::: Records supplied :::

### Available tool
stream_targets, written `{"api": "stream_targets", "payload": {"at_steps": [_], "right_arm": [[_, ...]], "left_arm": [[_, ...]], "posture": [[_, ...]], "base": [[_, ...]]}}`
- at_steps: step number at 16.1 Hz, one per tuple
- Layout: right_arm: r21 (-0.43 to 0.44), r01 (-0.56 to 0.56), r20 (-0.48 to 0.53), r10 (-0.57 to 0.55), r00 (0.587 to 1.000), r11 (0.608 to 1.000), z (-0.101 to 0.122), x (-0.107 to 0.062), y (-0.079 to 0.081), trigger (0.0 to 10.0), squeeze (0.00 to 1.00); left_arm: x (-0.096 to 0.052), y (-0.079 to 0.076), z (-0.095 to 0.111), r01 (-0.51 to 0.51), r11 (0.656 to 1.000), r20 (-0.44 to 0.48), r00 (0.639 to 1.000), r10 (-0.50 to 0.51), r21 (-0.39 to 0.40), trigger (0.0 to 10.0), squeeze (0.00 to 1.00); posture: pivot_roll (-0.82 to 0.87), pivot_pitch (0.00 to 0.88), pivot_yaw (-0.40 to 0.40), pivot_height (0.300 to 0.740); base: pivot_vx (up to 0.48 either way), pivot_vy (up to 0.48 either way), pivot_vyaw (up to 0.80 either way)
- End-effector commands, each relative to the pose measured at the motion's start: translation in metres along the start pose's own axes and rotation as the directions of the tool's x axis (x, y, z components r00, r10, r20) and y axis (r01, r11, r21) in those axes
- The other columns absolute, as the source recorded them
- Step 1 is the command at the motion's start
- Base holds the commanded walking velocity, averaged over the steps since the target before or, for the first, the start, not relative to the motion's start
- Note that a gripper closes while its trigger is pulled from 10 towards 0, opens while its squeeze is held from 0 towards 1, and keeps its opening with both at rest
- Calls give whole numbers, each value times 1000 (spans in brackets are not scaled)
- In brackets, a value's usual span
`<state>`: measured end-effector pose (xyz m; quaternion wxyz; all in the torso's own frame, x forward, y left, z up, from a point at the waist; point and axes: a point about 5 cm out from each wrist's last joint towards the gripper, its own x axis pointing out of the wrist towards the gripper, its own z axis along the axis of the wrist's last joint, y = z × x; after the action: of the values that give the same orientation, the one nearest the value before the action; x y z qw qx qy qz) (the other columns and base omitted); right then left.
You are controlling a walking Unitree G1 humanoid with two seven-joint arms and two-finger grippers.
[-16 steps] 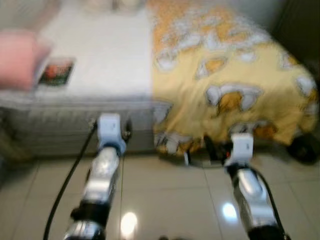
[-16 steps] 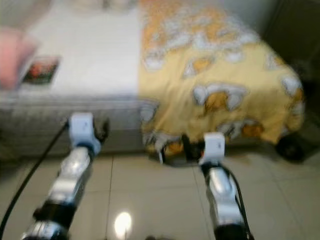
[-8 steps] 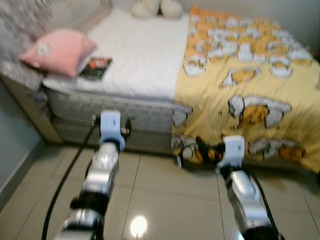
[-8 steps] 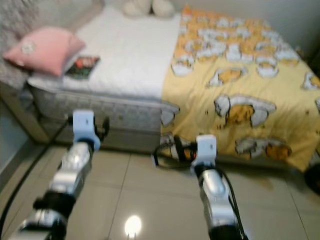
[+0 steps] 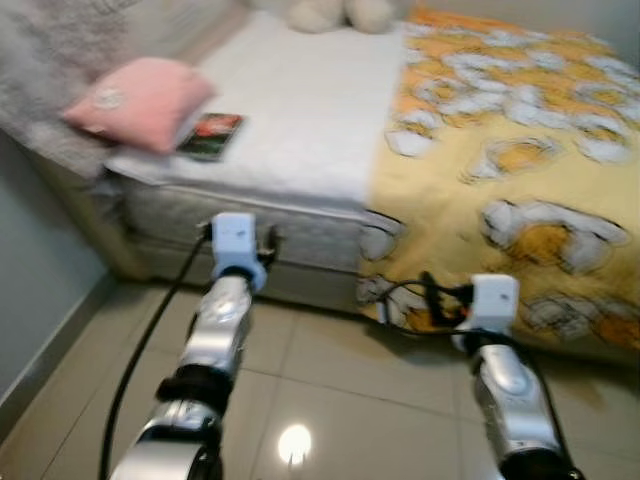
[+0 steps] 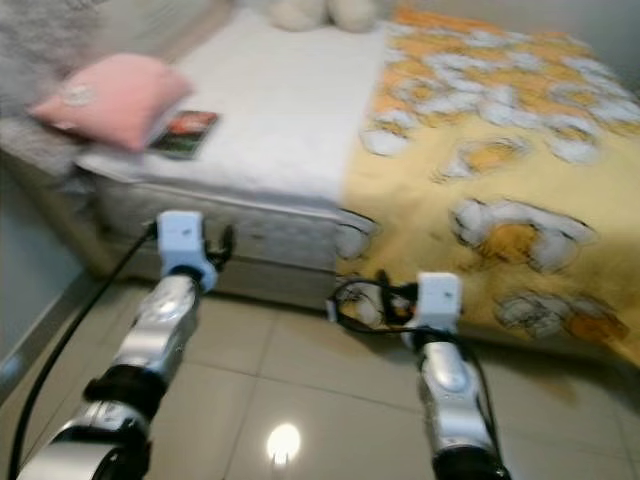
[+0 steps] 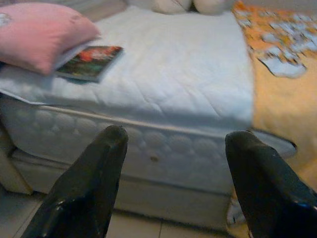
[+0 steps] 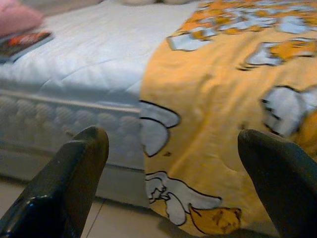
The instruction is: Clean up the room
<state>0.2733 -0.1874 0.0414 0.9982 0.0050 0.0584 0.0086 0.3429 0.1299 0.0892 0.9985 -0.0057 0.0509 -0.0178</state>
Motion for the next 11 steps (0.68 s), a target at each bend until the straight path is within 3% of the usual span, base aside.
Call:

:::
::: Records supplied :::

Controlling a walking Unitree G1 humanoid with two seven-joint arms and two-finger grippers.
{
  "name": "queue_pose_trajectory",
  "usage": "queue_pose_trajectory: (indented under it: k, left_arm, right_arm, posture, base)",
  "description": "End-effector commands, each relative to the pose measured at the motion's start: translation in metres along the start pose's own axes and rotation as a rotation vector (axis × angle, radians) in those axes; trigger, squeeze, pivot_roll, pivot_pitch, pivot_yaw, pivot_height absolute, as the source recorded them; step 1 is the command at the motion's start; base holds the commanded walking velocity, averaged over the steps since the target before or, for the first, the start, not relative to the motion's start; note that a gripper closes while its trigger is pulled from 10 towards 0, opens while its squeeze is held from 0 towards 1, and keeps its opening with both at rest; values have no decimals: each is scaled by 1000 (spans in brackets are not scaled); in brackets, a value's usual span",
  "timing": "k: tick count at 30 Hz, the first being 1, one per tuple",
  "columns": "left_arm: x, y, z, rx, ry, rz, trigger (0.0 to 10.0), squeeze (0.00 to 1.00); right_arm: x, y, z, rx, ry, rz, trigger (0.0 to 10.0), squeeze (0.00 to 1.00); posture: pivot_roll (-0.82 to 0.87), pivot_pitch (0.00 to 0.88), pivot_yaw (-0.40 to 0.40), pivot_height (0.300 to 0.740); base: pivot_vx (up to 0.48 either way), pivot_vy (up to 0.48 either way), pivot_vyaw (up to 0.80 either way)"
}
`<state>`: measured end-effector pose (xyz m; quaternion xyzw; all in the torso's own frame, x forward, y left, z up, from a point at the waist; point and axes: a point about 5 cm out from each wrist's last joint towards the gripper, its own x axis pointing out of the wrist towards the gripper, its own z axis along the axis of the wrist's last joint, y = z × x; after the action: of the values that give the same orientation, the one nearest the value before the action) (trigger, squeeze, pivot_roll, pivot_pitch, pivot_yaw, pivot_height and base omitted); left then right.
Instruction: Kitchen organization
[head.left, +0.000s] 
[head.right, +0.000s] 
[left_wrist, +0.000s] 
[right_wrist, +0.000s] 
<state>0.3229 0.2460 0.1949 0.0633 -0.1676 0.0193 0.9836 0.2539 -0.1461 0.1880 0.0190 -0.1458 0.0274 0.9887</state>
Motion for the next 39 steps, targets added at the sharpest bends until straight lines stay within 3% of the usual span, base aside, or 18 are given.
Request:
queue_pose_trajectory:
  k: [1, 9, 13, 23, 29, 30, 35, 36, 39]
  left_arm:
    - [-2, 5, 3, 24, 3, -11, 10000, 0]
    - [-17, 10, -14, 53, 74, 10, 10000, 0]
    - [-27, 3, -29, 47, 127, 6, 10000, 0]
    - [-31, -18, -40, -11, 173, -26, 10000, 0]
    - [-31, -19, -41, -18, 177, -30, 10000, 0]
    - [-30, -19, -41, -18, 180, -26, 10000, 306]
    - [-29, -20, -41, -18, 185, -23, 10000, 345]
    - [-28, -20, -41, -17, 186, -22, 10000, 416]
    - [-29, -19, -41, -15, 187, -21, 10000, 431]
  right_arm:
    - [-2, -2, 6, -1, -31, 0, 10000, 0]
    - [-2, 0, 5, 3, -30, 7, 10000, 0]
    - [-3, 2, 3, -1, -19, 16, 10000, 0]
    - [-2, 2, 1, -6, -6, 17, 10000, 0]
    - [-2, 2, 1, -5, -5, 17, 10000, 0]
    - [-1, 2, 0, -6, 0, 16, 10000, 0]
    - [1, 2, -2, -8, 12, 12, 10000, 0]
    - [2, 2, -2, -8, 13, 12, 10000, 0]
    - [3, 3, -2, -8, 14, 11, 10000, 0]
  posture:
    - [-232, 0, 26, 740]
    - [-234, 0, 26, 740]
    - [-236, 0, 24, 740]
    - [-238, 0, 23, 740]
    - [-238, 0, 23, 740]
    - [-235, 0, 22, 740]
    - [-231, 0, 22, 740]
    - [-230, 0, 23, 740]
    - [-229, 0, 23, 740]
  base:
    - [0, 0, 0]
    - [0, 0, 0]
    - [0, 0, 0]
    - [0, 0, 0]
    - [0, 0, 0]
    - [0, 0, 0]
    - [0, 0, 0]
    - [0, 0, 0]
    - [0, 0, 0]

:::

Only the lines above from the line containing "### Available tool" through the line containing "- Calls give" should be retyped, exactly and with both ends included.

### Available tool
stream_targets, written `{"api": "stream_targets", "payload": {"at_steps": [_], "right_arm": [[_, ...]], "left_arm": [[_, ...]], "posture": [[_, ...]], "base": [[_, ...]]}}`
- at_steps: step number at 16.1 Hz, one per tuple
- Layout: right_arm: r21 (-0.43 to 0.44), r01 (-0.56 to 0.56), r20 (-0.48 to 0.53), r10 (-0.57 to 0.55), r00 (0.587 to 1.000), r11 (0.608 to 1.000), z (-0.101 to 0.122), x (-0.107 to 0.062), y (-0.079 to 0.081), trigger (0.0 to 10.0), squeeze (0.00 to 1.00); left_arm: x (-0.096 to 0.052), y (-0.079 to 0.076), z (-0.095 to 0.111), r01 (-0.51 to 0.51), r11 (0.656 to 1.000), r20 (-0.44 to 0.48), r00 (0.639 to 1.000), r10 (-0.50 to 0.51), r21 (-0.39 to 0.40), trigger (0.0 to 10.0), squeeze (0.00 to 1.00); posture: pivot_roll (-0.82 to 0.87), pivot_pitch (0.00 to 0.88), pivot_yaw (-0.40 to 0.40), pivot_height (0.300 to 0.740); base: pivot_vx (up to 0.48 either way), pivot_vy (up to 0.48 either way), pivot_vyaw (up to 0.80 either way)
- End-effector commands, each relative to the pose measured at the motion's start: translation in metres along the start pose's own axes and rotation as the directions of the tool's x axis (x, y, z components r00, r10, r20) and y axis (r01, r11, r21) in those axes
- The other columns absolute, as the source recorded them
- Step 1 is the command at the motion's start
- Base holds the commanded walking velocity, averaged over the steps since the target before or, for the first, the start, not relative to the motion's start
- Note that a gripper closes while its trigger is pulled from 10 towards 0, opens while its squeeze is held from 0 towards 1, and keeps its opening with both at rest
- Calls give whole numbers, each value times 1000 (spans in brackets are not scaled)

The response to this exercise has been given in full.